● WORK TO COMPLETE
Some of the lines below need repeating. Reproduce exactly those between the lines holding "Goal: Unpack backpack" and "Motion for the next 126", inclusive.

● Items from a data source
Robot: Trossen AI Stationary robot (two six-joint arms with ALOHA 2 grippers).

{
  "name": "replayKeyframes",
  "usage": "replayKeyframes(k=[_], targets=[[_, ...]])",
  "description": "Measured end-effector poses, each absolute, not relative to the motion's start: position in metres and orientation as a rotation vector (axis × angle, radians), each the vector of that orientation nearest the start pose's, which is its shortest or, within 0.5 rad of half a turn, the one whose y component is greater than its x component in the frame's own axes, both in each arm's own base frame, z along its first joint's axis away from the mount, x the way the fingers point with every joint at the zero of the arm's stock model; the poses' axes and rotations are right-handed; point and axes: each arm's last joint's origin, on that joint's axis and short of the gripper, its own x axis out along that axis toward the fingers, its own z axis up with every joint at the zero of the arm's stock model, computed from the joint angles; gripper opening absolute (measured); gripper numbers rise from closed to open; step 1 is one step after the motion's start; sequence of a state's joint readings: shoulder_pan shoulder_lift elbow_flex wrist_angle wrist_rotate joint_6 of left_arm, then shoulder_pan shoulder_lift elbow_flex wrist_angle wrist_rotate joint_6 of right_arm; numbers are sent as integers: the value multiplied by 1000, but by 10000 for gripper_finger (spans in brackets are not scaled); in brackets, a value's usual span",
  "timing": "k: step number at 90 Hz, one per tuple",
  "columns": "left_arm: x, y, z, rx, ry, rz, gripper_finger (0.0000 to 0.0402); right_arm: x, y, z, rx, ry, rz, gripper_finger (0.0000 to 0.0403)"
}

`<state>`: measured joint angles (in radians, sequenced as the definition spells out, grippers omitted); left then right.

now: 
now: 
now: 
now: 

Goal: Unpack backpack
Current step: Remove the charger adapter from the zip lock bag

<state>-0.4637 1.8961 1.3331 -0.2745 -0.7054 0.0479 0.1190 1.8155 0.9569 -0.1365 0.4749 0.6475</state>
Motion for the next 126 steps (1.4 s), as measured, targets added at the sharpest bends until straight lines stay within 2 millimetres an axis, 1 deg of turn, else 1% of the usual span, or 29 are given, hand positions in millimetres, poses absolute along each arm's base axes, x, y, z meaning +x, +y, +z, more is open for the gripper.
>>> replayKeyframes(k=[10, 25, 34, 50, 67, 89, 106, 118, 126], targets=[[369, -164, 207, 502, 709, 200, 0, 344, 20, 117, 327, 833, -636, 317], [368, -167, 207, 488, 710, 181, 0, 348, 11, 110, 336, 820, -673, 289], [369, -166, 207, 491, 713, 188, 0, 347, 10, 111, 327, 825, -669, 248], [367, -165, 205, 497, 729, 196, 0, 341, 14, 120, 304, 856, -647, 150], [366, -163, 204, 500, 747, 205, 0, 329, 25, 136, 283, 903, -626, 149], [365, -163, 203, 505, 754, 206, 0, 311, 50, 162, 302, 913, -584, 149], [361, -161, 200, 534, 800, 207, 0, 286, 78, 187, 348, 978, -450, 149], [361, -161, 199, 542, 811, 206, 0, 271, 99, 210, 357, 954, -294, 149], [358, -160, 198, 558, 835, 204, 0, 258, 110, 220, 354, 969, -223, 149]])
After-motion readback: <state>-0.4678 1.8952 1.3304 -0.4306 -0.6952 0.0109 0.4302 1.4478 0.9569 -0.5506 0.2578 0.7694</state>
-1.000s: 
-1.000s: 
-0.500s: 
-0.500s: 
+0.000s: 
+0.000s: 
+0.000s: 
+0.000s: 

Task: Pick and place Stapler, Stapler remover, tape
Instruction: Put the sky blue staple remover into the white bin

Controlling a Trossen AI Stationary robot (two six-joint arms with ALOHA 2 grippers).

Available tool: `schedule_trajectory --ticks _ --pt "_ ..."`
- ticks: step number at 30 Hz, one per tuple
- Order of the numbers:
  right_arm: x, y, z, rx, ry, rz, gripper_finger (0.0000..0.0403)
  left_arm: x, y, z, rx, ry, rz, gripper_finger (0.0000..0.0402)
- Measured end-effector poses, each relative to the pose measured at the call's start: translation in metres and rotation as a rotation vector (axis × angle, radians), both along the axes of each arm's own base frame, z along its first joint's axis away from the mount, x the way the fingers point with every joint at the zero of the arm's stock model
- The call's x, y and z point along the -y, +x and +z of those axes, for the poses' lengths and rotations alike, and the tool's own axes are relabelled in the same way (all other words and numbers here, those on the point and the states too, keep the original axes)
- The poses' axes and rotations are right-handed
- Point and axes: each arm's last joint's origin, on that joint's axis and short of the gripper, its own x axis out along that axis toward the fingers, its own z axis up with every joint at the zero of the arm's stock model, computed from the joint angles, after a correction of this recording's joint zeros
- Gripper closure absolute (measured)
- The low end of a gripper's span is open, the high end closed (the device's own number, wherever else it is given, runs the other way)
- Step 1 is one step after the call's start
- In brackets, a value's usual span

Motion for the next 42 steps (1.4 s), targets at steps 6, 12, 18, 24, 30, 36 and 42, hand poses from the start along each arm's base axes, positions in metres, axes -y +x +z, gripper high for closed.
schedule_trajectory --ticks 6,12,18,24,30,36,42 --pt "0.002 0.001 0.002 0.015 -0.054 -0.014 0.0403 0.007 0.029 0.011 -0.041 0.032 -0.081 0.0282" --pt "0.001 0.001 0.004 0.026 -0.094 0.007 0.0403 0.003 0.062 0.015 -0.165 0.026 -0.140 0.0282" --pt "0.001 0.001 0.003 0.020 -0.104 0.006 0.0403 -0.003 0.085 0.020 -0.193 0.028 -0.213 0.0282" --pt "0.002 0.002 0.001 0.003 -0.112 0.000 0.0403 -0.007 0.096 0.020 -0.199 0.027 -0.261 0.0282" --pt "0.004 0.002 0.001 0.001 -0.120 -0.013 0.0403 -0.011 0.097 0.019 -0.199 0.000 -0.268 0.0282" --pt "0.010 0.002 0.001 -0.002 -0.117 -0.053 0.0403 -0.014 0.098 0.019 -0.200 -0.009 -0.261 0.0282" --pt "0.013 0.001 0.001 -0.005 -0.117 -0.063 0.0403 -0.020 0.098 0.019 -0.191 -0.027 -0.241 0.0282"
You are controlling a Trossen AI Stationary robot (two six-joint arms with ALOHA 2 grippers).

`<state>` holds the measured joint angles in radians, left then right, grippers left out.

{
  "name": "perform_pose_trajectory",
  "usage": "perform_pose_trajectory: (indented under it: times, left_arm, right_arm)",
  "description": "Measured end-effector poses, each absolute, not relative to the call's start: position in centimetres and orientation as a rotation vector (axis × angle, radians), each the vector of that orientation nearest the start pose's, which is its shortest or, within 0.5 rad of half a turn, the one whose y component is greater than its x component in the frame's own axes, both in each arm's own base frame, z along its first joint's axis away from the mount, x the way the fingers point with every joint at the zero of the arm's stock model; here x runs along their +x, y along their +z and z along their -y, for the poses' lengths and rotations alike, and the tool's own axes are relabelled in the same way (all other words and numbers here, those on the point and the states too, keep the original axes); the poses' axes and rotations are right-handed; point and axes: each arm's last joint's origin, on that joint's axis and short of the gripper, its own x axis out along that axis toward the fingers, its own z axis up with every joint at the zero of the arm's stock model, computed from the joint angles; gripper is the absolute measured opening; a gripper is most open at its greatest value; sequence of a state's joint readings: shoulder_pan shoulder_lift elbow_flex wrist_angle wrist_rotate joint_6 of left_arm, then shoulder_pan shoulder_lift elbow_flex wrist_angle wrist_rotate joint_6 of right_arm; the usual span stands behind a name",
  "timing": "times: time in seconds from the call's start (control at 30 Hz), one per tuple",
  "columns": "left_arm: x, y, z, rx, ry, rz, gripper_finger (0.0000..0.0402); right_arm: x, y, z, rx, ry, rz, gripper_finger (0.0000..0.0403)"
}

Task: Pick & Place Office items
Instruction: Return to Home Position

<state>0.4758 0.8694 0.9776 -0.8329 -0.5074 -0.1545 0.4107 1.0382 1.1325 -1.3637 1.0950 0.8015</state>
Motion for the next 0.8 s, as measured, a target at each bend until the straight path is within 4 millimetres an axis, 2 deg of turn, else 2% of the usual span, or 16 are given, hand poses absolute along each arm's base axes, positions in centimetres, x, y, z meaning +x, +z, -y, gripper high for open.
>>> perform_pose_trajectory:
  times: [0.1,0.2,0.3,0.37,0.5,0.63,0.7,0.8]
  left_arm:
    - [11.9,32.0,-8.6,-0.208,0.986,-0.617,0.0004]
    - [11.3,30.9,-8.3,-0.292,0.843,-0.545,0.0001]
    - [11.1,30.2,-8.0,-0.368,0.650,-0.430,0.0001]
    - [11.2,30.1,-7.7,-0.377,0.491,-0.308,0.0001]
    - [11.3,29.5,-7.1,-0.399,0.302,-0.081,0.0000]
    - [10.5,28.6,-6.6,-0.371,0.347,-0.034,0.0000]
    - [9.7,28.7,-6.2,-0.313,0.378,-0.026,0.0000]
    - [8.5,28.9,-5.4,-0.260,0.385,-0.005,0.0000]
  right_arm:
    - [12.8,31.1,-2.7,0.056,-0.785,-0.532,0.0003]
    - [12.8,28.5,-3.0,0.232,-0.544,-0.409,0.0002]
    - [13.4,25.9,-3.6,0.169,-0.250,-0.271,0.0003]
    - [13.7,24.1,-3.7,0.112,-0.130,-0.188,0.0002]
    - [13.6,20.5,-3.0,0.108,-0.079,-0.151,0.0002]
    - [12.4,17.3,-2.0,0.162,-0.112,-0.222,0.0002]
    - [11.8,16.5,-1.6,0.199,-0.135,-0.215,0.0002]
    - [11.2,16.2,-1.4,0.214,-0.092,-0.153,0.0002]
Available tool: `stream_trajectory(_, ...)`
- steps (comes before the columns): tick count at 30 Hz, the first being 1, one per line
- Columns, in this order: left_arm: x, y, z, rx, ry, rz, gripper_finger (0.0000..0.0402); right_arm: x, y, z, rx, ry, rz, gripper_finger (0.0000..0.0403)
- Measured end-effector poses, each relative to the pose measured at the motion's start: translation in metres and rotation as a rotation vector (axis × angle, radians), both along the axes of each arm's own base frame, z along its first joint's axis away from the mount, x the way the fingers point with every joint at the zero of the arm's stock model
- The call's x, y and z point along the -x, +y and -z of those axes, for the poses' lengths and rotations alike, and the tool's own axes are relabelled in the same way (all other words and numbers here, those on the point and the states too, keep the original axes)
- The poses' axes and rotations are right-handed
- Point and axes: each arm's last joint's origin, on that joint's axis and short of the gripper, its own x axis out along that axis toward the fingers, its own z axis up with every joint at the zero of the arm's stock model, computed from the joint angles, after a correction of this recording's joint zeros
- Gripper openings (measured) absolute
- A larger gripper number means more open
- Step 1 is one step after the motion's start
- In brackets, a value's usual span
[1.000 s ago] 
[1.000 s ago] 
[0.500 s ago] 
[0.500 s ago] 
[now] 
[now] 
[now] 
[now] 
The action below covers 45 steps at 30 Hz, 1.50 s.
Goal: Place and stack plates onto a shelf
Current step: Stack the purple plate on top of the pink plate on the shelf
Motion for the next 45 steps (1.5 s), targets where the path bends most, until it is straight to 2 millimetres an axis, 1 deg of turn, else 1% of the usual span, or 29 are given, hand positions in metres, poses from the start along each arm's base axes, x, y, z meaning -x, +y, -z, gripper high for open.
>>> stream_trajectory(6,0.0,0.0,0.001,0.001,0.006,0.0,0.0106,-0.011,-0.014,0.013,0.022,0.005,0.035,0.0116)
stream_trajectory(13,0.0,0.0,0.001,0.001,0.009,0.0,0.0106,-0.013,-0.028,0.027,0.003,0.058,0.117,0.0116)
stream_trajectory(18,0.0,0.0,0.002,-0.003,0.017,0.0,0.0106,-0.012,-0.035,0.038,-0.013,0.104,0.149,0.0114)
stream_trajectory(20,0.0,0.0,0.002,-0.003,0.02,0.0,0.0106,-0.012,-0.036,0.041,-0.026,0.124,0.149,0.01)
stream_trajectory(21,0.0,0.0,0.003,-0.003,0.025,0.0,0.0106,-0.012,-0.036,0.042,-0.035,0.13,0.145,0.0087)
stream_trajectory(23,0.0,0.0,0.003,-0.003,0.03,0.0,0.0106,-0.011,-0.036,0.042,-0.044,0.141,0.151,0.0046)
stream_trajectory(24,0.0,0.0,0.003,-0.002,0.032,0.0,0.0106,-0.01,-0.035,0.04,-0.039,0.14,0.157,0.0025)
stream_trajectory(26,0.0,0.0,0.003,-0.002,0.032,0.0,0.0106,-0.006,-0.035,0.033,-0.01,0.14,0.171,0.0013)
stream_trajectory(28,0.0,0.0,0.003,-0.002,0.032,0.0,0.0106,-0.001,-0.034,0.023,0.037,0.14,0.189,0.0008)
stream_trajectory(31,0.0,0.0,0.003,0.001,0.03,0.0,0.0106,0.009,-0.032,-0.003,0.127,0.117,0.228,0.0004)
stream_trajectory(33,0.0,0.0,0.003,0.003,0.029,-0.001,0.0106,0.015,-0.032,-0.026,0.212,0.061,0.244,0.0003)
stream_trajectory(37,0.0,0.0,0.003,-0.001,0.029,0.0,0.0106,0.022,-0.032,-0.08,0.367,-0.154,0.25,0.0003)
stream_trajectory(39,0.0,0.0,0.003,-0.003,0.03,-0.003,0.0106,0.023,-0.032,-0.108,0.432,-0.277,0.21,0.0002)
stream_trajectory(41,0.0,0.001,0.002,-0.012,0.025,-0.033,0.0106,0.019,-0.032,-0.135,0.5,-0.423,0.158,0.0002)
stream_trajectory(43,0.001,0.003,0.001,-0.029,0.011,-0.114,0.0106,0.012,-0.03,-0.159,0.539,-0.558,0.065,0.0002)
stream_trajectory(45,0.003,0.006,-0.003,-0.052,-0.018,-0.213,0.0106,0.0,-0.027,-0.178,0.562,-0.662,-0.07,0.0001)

● TASK RESPONSE
Goal: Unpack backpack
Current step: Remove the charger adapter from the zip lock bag

<state>-0.4637 1.8961 1.3331 -0.2745 -0.7054 0.0479 0.1190 1.8155 0.9569 -0.1365 0.4749 0.6475</state>
Motion for the next 126 steps (1.4 s), as measured, targets added at the sharpest bends until straight lines stay within 2 millimetres an axis, 1 deg of turn, else 1% of the usual span, or 29 are given, hand positions in millimetres, poses absolute along each arm's base axes, x, y, z meaning +x, +y, +z, more is open for the gripper.

The answer has been fully written out.